Your assignment: Restate the following entries exactly, including every line.

(Stored data entries)
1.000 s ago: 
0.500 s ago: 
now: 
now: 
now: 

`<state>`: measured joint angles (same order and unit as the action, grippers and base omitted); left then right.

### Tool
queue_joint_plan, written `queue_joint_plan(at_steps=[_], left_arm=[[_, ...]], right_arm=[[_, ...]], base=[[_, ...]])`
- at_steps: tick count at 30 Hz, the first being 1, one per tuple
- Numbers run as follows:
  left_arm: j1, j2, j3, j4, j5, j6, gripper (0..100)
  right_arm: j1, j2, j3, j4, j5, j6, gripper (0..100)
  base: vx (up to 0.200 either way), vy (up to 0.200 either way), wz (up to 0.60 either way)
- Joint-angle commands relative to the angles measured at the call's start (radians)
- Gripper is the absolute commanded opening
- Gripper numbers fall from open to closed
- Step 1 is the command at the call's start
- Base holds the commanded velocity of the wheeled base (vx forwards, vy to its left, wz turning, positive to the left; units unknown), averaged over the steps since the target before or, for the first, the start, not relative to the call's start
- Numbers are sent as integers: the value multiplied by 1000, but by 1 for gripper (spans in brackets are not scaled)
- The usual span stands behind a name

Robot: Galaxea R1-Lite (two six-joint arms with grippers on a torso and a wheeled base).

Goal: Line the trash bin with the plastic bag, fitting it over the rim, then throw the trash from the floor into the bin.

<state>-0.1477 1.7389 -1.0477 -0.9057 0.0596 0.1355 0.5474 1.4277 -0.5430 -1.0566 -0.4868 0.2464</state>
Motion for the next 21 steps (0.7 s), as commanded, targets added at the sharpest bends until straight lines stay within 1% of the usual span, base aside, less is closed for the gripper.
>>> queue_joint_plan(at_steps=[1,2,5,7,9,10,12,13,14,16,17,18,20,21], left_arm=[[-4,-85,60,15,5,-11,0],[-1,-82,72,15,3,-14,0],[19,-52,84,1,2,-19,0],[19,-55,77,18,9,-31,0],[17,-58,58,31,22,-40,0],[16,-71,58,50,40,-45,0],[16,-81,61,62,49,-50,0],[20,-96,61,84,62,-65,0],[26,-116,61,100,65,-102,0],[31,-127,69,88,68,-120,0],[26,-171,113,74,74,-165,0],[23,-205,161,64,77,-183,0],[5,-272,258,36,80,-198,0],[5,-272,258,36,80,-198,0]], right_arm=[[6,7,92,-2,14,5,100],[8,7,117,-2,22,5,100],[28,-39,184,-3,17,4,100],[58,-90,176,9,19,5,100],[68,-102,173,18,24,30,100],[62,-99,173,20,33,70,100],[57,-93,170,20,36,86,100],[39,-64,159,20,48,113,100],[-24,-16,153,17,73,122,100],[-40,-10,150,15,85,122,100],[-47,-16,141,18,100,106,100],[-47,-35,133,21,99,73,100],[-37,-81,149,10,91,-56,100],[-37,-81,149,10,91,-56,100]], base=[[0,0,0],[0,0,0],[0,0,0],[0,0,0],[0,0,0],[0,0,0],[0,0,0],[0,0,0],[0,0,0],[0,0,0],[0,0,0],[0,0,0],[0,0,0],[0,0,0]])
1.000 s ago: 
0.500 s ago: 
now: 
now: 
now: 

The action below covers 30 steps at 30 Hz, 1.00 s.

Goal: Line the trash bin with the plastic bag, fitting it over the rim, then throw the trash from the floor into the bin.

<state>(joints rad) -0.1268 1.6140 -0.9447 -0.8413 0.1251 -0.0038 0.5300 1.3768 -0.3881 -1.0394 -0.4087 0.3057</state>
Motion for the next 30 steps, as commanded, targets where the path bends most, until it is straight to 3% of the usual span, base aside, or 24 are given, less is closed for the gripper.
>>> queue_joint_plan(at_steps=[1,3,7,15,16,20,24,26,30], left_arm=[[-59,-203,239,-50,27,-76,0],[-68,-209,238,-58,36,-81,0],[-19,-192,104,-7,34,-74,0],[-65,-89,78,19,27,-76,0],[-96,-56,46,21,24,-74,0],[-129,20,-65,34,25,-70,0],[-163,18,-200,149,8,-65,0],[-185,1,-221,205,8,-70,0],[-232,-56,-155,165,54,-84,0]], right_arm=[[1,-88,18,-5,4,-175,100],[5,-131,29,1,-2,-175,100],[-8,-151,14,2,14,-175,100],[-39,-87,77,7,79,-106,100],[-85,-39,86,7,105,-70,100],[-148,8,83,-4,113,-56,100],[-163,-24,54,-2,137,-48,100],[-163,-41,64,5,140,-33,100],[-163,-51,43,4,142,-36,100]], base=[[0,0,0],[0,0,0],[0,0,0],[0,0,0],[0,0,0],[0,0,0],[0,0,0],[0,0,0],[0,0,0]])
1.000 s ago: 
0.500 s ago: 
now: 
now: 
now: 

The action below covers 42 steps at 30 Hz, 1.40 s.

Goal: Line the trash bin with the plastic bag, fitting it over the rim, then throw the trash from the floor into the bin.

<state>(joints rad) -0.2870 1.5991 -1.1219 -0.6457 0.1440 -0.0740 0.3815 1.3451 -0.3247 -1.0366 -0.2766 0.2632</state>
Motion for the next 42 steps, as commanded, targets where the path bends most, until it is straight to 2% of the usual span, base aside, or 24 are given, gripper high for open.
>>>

Result below:
1.000 s ago: 
0.500 s ago: 
now: 
now: 
now: 

`<state>`: measured joint angles (same order and unit as the action, grippers and base omitted); left then right.

### Tool
queue_joint_plan, written `queue_joint_plan(at_steps=[_], left_arm=[[_, ...]], right_arm=[[_, ...]], base=[[_, ...]])`
- at_steps: tick count at 30 Hz, the first being 1, one per tuple
- Numbers run as follows:
  left_arm: j1, j2, j3, j4, j5, j6, gripper (0..100)
  right_arm: j1, j2, j3, j4, j5, j6, gripper (0..100)
  base: vx (up to 0.200 either way), vy (up to 0.200 either way), wz (up to 0.60 either way)
- Joint-angle commands relative to the angles measured at the call's start (radians)
- Gripper is the absolute commanded opening
- Gripper numbers fall from open to closed
- Step 1 is the command at the call's start
- Base holds the commanded velocity of the wheeled base (vx forwards, vy to its left, wz turning, positive to the left; units unknown), averaged over the steps since the target before or, for the first, the start, not relative to the call's start
- Numbers are sent as integers: the value multiplied by 1000, but by 1 for gripper (spans in brackets are not scaled)
- The usual span stands behind a name

Robot: Galaxea R1-Lite (two six-joint arms with grippers on a torso and a wheeled base).

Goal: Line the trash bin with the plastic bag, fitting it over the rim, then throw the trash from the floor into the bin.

<state>-0.1477 1.7389 -1.0477 -0.9057 0.0596 0.1355 0.5474 1.4277 -0.5430 -1.0566 -0.4868 0.2464</state>
Motion for the next 21 steps (0.7 s), as commanded, targets added at the sharpest bends until straight lines stay within 1% of the usual span, base aside, less is closed for the gripper.
>>> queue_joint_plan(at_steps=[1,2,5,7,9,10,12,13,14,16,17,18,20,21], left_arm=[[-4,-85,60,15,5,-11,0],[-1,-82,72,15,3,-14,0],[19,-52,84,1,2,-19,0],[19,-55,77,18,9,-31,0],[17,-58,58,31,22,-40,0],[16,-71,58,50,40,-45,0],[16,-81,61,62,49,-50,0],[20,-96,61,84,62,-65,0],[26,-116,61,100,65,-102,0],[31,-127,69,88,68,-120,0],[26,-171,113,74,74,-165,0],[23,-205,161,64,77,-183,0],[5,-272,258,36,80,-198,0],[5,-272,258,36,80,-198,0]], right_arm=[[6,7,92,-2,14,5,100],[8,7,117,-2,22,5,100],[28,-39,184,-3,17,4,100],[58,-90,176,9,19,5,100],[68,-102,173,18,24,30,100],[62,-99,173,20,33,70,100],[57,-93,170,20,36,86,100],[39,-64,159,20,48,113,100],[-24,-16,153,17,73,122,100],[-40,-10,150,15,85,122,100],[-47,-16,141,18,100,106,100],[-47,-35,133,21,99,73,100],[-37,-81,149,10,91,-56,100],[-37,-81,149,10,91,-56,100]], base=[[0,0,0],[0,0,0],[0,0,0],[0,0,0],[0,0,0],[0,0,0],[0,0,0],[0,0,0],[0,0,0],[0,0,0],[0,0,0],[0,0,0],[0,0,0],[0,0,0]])
1.000 s ago: 
0.500 s ago: 
now: 
now: 
now: 

The action below covers 30 steps at 30 Hz, 1.00 s.

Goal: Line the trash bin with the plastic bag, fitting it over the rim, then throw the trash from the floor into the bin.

<state>(joints rad) -0.1268 1.6140 -0.9447 -0.8413 0.1251 -0.0038 0.5300 1.3768 -0.3881 -1.0394 -0.4087 0.3057</state>
Motion for the next 30 steps, as commanded, targets where the path bends most, until it is straight to 3% of the usual span, base aside, or 24 are given, less is closed for the gripper.
>>> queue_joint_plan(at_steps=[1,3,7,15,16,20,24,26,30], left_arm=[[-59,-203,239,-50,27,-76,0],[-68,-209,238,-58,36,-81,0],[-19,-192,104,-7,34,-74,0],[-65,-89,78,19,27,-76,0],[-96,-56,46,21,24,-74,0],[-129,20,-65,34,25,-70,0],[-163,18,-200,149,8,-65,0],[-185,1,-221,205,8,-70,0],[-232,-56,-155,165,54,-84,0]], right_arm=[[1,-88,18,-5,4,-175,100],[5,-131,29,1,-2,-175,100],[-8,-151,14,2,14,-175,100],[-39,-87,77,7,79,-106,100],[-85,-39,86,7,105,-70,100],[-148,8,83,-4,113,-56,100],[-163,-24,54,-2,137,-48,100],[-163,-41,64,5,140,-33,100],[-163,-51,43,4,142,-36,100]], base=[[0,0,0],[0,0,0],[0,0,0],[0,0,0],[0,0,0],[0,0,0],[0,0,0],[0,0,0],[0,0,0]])
1.000 s ago: 
0.500 s ago: 
now: 
now: 
now: 

The action below covers 42 steps at 30 Hz, 1.40 s.

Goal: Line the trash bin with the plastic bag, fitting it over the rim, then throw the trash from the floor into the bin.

<state>(joints rad) -0.2870 1.5991 -1.1219 -0.6457 0.1440 -0.0740 0.3815 1.3451 -0.3247 -1.0366 -0.2766 0.2632</state>
Motion for the next 42 steps, as commanded, targets where the path bends most, until it is straight to 2% of the usual span, base aside, or 24 are given, gripper high for open.
>>>

Work on this exercise has been finished.